§ **DATA PROVIDED**
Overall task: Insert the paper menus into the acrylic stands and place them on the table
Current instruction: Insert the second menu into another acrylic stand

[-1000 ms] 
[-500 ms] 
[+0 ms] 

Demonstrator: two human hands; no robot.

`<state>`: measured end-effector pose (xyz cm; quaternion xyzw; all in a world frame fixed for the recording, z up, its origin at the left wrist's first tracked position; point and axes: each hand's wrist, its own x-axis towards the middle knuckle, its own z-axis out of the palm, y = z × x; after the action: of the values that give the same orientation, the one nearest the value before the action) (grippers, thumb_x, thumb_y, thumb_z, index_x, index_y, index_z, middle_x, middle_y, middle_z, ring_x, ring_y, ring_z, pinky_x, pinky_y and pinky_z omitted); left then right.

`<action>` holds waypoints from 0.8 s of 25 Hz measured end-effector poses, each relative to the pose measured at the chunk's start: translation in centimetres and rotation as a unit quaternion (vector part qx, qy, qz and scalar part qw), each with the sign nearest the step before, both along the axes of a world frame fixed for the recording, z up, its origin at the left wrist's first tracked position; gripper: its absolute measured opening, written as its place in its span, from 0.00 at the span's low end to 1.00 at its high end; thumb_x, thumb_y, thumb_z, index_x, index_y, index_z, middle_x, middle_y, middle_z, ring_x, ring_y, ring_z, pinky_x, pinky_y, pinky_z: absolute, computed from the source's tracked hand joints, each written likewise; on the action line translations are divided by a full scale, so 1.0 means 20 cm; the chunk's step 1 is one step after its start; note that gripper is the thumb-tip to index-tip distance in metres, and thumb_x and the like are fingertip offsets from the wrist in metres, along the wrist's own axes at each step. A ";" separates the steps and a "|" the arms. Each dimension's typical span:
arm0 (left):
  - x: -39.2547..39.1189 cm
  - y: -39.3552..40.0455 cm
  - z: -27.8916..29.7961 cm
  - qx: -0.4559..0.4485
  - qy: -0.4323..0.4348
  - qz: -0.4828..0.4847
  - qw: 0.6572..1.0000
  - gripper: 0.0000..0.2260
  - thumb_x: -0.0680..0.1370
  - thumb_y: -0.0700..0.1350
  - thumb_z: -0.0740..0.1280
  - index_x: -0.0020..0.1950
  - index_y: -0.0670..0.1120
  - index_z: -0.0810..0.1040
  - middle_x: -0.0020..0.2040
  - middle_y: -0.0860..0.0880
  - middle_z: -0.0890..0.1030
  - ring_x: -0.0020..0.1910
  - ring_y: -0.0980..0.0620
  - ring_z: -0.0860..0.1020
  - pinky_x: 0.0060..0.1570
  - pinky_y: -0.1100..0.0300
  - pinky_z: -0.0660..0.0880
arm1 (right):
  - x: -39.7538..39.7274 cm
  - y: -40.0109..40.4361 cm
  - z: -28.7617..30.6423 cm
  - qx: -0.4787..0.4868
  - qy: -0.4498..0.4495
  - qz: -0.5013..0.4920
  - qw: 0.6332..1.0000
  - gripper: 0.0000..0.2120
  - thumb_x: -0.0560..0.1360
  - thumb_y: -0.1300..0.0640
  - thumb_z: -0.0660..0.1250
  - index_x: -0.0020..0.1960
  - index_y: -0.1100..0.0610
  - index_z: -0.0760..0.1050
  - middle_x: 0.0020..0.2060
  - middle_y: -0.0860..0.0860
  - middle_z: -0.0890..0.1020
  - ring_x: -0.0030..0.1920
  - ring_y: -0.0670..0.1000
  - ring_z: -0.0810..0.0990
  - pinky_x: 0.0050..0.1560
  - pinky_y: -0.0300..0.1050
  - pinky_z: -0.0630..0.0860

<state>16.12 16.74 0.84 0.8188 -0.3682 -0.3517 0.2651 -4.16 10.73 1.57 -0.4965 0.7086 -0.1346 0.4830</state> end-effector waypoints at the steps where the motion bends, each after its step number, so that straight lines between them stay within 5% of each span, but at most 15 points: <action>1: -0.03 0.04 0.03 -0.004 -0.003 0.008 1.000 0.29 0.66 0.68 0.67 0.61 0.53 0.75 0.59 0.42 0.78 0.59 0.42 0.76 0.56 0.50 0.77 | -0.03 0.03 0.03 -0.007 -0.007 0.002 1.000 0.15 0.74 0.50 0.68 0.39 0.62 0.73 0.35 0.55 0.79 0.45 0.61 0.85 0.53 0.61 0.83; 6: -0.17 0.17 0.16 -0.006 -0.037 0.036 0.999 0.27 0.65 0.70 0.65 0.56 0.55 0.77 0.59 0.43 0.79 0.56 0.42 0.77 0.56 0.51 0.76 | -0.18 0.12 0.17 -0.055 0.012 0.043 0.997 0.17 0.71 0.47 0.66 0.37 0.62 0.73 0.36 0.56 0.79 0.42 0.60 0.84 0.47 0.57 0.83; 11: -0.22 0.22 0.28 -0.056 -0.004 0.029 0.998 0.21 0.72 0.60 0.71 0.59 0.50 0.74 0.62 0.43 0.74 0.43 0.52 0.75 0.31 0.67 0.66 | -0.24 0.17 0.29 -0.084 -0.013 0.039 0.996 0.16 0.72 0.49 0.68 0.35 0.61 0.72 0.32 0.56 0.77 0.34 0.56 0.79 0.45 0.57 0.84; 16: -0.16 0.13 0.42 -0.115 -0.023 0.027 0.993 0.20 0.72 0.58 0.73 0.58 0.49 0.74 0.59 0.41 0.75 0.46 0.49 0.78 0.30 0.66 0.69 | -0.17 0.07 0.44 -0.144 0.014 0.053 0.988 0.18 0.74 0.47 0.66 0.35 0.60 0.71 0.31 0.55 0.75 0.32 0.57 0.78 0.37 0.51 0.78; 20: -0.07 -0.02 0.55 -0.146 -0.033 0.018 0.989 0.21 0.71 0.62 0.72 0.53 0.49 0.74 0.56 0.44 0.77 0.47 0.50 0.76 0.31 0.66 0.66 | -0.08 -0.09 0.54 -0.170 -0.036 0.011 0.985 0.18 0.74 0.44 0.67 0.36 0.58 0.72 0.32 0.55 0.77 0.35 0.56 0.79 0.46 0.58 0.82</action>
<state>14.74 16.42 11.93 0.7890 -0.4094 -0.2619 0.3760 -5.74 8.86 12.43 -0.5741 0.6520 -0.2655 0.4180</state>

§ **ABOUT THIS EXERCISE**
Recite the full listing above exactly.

§ **EXERCISE OUTPUT**
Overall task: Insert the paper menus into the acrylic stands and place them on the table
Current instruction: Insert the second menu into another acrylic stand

[-1000 ms] 
[-500 ms] 
[+0 ms] 

Demonstrator: two human hands; no robot.

`<state>`: measured end-effector pose (xyz cm; quaternion xyzw; all in a world frame fixed for the recording, z up, its origin at the left wrist's first tracked position; point and axes: each hand's wrist, its own x-axis towards the middle knuckle, its own z-axis out of the palm, y = z × x; after the action: of the values that give the same orientation, the one nearest the value before the action) (grippers, thumb_x, thumb_y, thumb_z, index_x, index_y, index_z, middle_x, middle_y, middle_z, ring_x, ring_y, ring_z, pinky_x, pinky_y and pinky_z omitted); left then right.

`<action>` holds waypoints from 0.8 s of 25 Hz measured end-effector poses, each relative to the pose measured at the chunk's start: translation in centimetres and rotation as a unit quaternion (vector part qx, qy, qz and scalar part qw), each with the sign nearest the step before, both along the axes of a world frame fixed for the recording, z up, its origin at the left wrist's first tracked position; gripper: its absolute measured opening, written as its place in its span, from 0.00 at the span's low end to 1.00 at its high end; thumb_x, thumb_y, thumb_z, index_x, index_y, index_z, middle_x, middle_y, middle_z, ring_x, ring_y, ring_z, pinky_x, pinky_y, pinky_z: absolute, computed from the source's tracked hand joints, each written likewise; on the action line translations are divided by a full scale, so 1.0 means 20 cm; the chunk's step 1 is one step after its start; note that gripper is the thumb-tip to index-tip distance in metres, and thumb_x and the like are fingertip offsets from the wrist in metres, along the wrist's own axes at each step. A ";" separates the steps and a "|" the arms. Each dimension's typical span:
arm0 (left):
  - x: -39.2547..39.1189 cm
  - y: -39.3552..40.0455 cm
  - z: -27.8916..29.7961 cm
  - qx: -0.4559..0.4485
  - qy: -0.4323..0.4348
  - qz: -0.4828..0.4847
  - qw: 0.6572..1.0000
  - gripper: 0.0000..0.2260
  - thumb_x: -0.0680..0.1370
  - thumb_y: -0.0700..0.1350
  - thumb_z: -0.0740..0.1280
  - index_x: -0.0020..0.1950
  - index_y: -0.0670..0.1120
  - index_z: -0.0810..0.1040
  - middle_x: -0.0020..0.2040
  - middle_y: -0.0860..0.0880
  - middle_z: -0.0890..0.1030
  - ring_x: -0.0020..0.1910
  - ring_y: -0.0980..0.0620
  - ring_z: -0.0860..0.1020
  - pinky_x: 0.0060..0.1570
  - pinky_y: -0.1100..0.0300
  - pinky_z: -0.0660..0.0880
arm1 (right):
  - x: -39.7538..39.7274 cm
  - y: -40.0109..40.4361 cm
  - z: -28.7617..30.6423 cm
  - qx: -0.4787..0.4868
  - qy: -0.4498..0.4495
  - qz: -0.5013..0.4920
  - qw: 0.6332..1.0000
  - gripper: 0.0000..0.2120
  - thumb_x: -0.0560..0.1360
  - thumb_y: -0.1300..0.0640
  - thumb_z: -0.0660..0.1250
  - index_x: -0.0020..0.1960
  - index_y: -0.1100..0.0610
  - index_z: -0.0760..0.1050
  - middle_x: 0.0020..0.2060
  - middle_y: -0.0860..0.0860
  - middle_z: -0.0890..0.1020
  - ring_x: -0.0030..0.1920
  - ring_y: -0.0670..0.1000
  - ring_z: -0.0810..0.0990
  - pinky_x: 0.0050..0.1560
  - pinky_y: -0.0300..0.1050
  - pinky_z: -0.0630..0.0860

<state>16.12 16.74 0.84 0.8188 -0.3682 -0.3517 0.2651 -4.16 10.73 1.57 -0.4965 0.7086 -0.1346 0.4830</state> end-effector waypoints at the steps where the motion bends, each after its step number, so that straight lines between them stay within 5% of each span, but at most 15 points: <action>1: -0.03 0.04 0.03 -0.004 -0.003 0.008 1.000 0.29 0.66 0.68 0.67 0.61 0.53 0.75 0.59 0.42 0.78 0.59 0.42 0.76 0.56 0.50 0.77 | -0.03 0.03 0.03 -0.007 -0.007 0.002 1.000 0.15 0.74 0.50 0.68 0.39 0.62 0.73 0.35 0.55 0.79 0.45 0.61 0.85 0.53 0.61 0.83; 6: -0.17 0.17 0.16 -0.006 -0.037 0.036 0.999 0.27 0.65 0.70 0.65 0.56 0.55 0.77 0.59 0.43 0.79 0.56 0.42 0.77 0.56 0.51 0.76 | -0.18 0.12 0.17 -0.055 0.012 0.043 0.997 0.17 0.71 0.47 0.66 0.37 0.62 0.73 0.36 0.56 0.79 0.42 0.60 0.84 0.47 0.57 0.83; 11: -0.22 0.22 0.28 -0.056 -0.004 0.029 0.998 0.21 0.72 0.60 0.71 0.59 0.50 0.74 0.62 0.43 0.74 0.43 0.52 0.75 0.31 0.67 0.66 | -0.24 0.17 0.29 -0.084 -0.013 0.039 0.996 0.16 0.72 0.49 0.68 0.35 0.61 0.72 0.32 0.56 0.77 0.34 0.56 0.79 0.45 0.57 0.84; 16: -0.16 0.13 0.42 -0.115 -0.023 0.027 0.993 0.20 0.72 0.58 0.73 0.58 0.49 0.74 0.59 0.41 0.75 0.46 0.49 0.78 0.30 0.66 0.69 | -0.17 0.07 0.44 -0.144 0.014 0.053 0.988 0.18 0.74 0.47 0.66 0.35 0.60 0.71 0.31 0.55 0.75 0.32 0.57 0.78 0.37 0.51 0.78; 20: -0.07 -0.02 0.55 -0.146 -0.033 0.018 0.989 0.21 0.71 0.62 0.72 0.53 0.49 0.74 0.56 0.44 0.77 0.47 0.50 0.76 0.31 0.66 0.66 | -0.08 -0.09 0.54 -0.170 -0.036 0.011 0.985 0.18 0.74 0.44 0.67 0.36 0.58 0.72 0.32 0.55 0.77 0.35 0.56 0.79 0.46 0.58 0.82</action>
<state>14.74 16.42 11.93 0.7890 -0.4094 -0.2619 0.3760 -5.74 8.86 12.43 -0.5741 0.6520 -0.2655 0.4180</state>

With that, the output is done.